* [Required action]: Wherever the string "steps" shows up in the material below, copy that line.

··· Material to process

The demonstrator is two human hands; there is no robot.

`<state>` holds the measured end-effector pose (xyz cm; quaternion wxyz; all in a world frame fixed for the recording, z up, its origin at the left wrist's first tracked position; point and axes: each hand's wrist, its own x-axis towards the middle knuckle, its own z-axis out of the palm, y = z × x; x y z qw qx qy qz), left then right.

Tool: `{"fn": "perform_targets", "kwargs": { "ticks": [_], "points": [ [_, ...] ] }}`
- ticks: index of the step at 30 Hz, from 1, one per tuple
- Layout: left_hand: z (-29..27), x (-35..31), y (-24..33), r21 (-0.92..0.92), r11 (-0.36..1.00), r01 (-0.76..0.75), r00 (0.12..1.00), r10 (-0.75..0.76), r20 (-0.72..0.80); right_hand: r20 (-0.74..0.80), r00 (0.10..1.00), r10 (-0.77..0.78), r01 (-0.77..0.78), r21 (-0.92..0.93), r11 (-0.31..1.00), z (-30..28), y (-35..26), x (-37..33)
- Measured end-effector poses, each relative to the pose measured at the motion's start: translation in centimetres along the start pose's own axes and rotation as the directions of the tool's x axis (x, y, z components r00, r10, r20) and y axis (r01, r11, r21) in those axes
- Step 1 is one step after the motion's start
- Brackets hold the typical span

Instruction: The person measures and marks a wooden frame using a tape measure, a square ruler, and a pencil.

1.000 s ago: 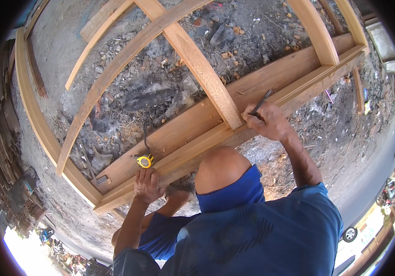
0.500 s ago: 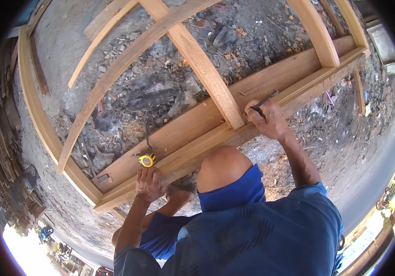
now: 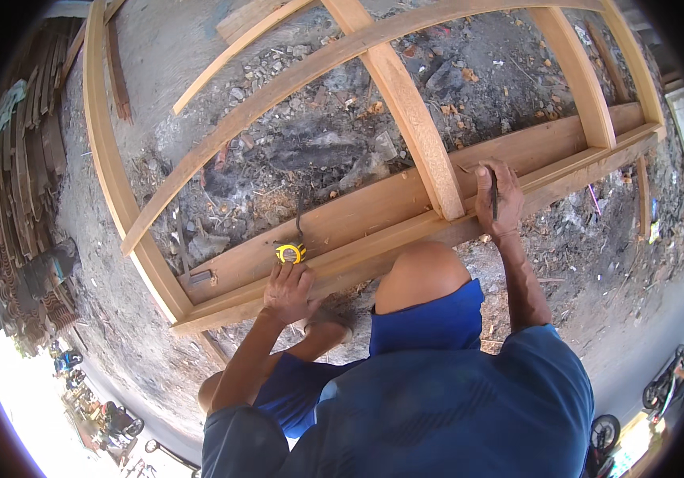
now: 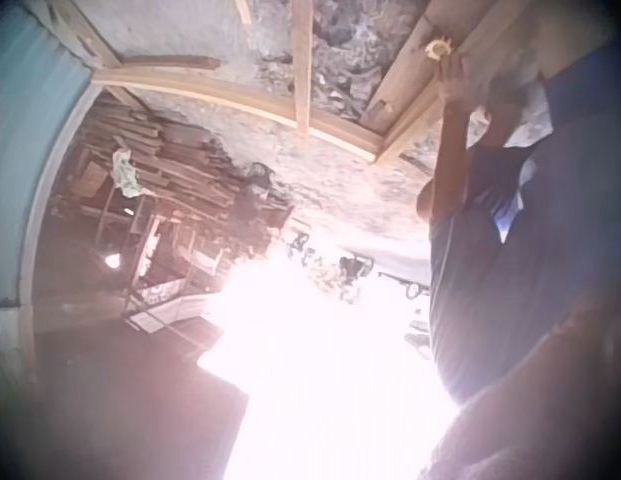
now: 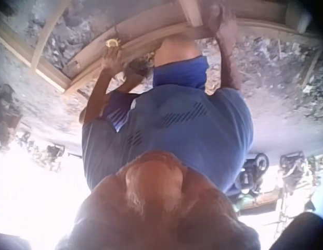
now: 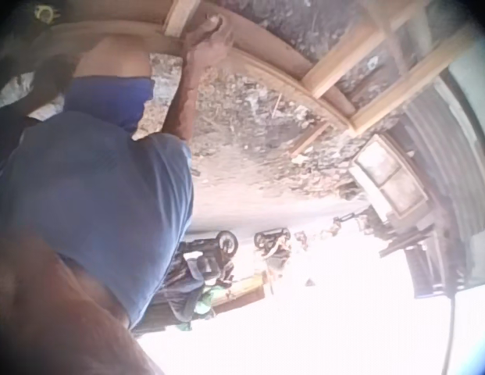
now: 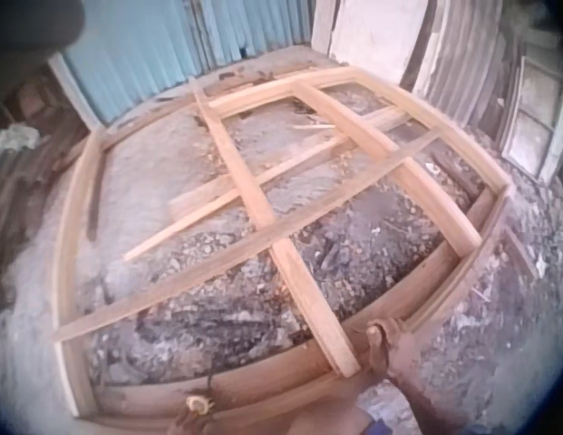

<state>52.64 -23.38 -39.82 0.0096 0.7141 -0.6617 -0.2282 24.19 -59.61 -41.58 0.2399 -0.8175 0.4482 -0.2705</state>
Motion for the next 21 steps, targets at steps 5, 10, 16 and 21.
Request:
{"fn": "perform_targets", "kwargs": {
  "ticks": [5,10,16,21],
  "points": [
    [0.3,-1.0,0.2,-0.03,1.0,-0.007,0.994,0.004,-0.11,-0.004,1.0,0.005,-0.005,0.027,1.0,1.4,0.1,-0.1],
    [-0.1,-1.1,0.1,-0.005,1.0,-0.001,0.997,0.001,-0.078,0.086,0.996,-0.009,0.019,-0.117,0.993,0.8,0.7,0.2],
    [-0.8,-0.8,0.2,0.015,1.0,0.011,1.0,-0.011,-0.01,0.759,0.63,-0.163,0.148,0.089,0.985,0.7,-11.5,7.3],
    [0.7,-2.2,0.3,-0.052,0.998,0.042,0.992,-0.047,-0.114,0.916,0.307,-0.259,0.582,0.034,0.813,13.5,-26.6,4.4]
  ]
}}
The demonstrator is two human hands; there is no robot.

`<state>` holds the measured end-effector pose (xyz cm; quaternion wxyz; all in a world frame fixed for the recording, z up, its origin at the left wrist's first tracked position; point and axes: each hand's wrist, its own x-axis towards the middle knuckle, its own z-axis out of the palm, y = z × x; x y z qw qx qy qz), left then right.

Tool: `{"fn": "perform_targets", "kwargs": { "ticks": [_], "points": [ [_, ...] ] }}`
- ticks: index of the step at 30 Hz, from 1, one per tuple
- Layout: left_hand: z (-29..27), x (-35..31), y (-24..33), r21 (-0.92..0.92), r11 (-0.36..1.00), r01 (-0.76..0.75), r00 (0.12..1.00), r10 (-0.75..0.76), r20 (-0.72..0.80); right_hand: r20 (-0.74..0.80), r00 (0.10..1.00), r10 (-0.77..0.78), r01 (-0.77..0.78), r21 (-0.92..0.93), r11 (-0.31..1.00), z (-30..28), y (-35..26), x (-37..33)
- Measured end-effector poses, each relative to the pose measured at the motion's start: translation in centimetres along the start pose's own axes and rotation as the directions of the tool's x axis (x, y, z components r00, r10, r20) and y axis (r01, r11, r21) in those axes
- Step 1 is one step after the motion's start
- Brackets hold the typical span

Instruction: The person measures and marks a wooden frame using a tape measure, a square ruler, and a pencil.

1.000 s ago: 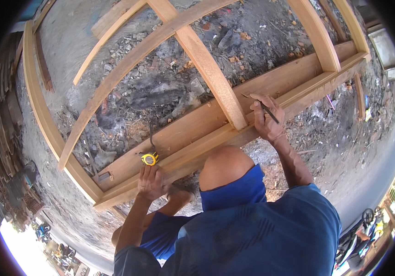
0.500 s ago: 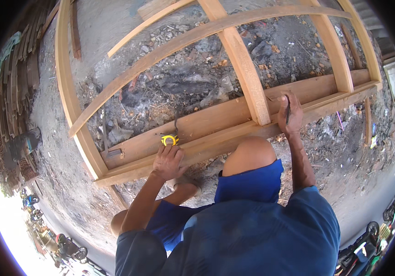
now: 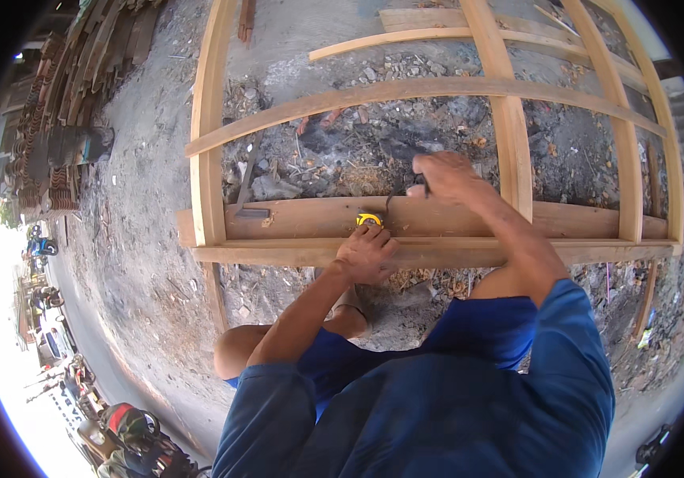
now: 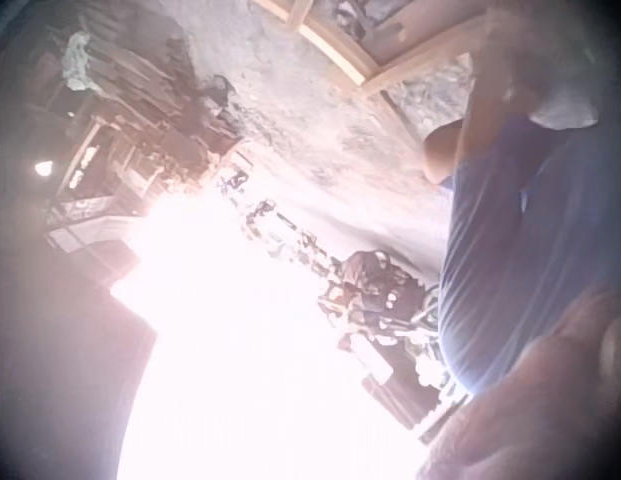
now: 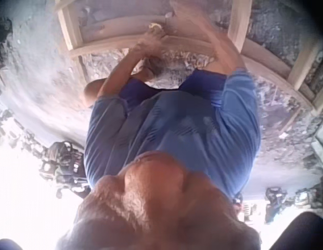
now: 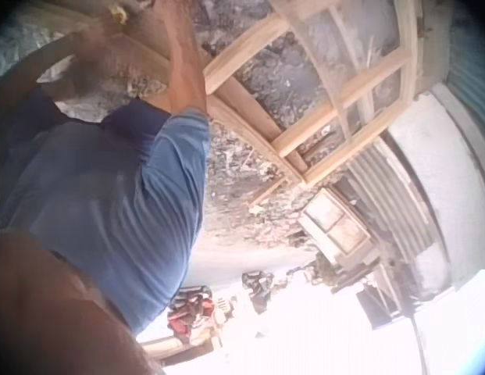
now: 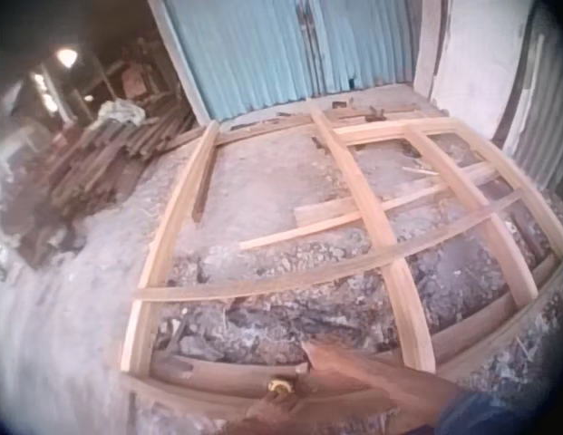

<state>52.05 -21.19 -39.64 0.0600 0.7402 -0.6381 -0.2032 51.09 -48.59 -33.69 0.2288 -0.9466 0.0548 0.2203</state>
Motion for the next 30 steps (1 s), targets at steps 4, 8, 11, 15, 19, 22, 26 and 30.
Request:
{"fn": "perform_targets", "kwargs": {
  "ticks": [4,8,11,15,19,22,26,30],
  "points": [
    [-0.3,0.8,0.2,0.055,0.998,0.001,0.999,0.001,-0.038,0.133,0.991,0.024,-0.026,0.006,1.0,8.4,-7.2,6.4],
    [0.7,-1.4,-0.4,-0.033,0.999,0.029,0.997,-0.031,-0.074,0.329,0.941,0.082,-0.109,0.064,0.992,12.1,-11.5,9.5],
    [0.7,-0.8,-1.1,-0.083,0.996,-0.018,0.995,0.01,-0.1,0.235,0.967,0.099,-0.097,-0.019,0.995,15.3,-10.3,11.1],
    [0.3,2.0,-0.3,-0.078,0.997,-0.026,0.995,0.019,-0.095,0.151,0.988,-0.002,-0.005,0.047,0.999,14.0,-6.7,10.3],
    [0.6,-1.0,-0.8,-0.052,0.996,0.077,0.997,-0.076,0.008,0.241,0.964,-0.109,0.06,0.203,0.977,9.6,-4.5,9.2],
    [-0.1,-0.5,-0.7,-0.035,0.998,0.051,0.999,-0.051,0.01,0.012,0.989,-0.15,0.1,0.689,0.718,2.7,2.8,3.7],
    [-0.7,1.8,0.6,-0.014,0.999,0.041,0.991,-0.039,0.13,-0.296,0.952,0.076,0.303,0.947,-0.108,-3.8,12.6,-10.6],
    [-0.7,1.4,0.3,0.038,0.998,0.054,0.98,-0.061,0.191,-0.39,0.83,0.4,0.539,0.747,-0.389,-2.7,15.9,-19.8]
  ]
}}
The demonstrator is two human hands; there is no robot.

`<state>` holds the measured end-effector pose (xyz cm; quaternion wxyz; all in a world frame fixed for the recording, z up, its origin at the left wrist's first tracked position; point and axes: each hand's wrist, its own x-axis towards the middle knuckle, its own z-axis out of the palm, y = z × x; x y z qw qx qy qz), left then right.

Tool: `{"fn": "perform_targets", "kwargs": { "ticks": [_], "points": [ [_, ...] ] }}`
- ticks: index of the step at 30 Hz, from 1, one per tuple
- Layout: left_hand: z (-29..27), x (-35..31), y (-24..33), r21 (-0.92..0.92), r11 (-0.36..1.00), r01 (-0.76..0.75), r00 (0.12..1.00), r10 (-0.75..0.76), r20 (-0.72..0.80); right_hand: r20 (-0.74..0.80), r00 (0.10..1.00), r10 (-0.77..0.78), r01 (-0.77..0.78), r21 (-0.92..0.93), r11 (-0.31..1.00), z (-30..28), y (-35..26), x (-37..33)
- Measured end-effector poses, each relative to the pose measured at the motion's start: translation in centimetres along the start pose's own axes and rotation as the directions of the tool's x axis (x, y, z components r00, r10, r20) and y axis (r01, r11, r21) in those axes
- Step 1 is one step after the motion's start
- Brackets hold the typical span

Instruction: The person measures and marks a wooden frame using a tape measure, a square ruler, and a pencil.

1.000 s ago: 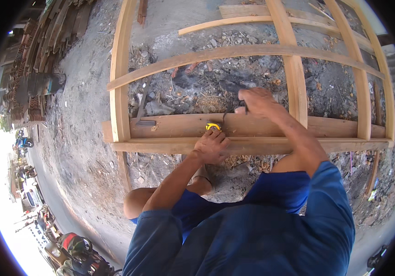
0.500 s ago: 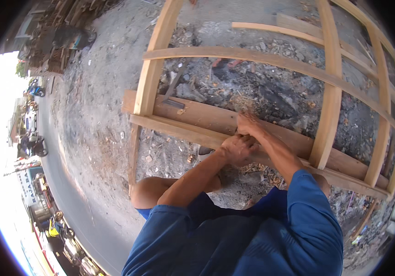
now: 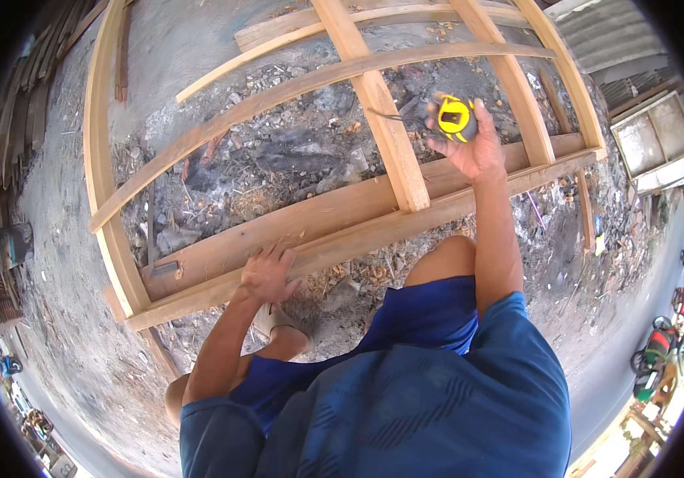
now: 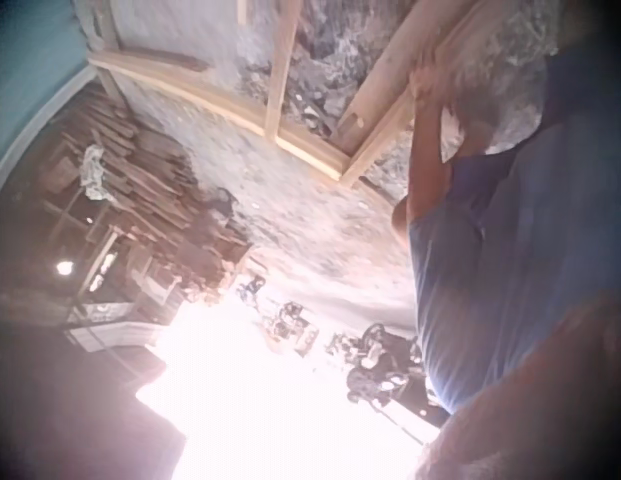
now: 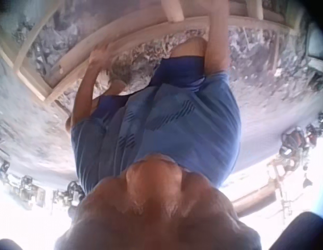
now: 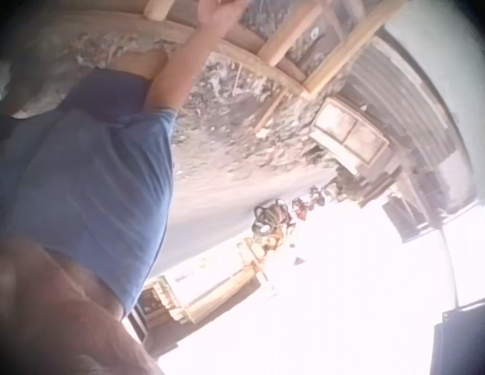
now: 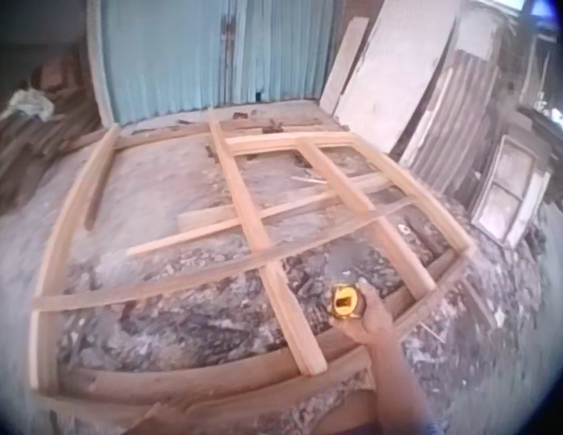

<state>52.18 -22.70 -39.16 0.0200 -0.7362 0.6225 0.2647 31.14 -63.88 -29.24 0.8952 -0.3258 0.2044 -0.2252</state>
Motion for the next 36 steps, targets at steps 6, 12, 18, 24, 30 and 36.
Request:
{"fn": "perform_targets", "kwargs": {
  "ticks": [6,12,18,24,30,36],
  "points": [
    [-2.2,0.8,1.8,-0.072,0.993,0.094,0.996,-0.094,0.007,-0.284,0.955,-0.086,-0.019,-0.347,0.938,-6.9,1.4,-5.0],
    [-2.4,7.3,7.5,-0.154,0.988,-0.019,0.989,-0.003,-0.146,-0.236,0.958,-0.161,-0.123,-0.849,0.513,-6.0,1.0,-7.2],
    [-2.6,10.7,10.8,-0.221,0.975,-0.004,0.998,0.016,0.056,-0.174,0.967,-0.188,-0.086,-0.911,0.404,-4.6,0.8,-7.4],
    [-1.8,10.6,10.7,-0.27,0.963,0.003,1.0,-0.001,0.006,-0.142,0.976,-0.165,-0.066,-0.914,0.4,-4.3,1.3,-6.7],
    [-2.6,10.2,11.1,-0.259,0.966,0.004,0.999,-0.016,-0.046,-0.095,0.985,-0.143,-0.041,-0.938,0.345,-4.1,1.6,-5.8],
    [-2.0,9.9,11.5,-0.208,0.978,-0.012,0.993,-0.012,-0.116,-0.073,0.99,-0.118,-0.033,-0.95,0.31,-3.7,1.8,-6.3]
  ]
}}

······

* [Response area]:
Motion for the next 21 steps, targets at steps 5, 10, 16 and 21.
Motion for the next 30 steps (1 s), targets at steps 4, 8, 11, 15, 19, 22, 26 and 30.
Motion for the next 36 steps, targets at steps 6, 12, 18, 24, 30 and 36.

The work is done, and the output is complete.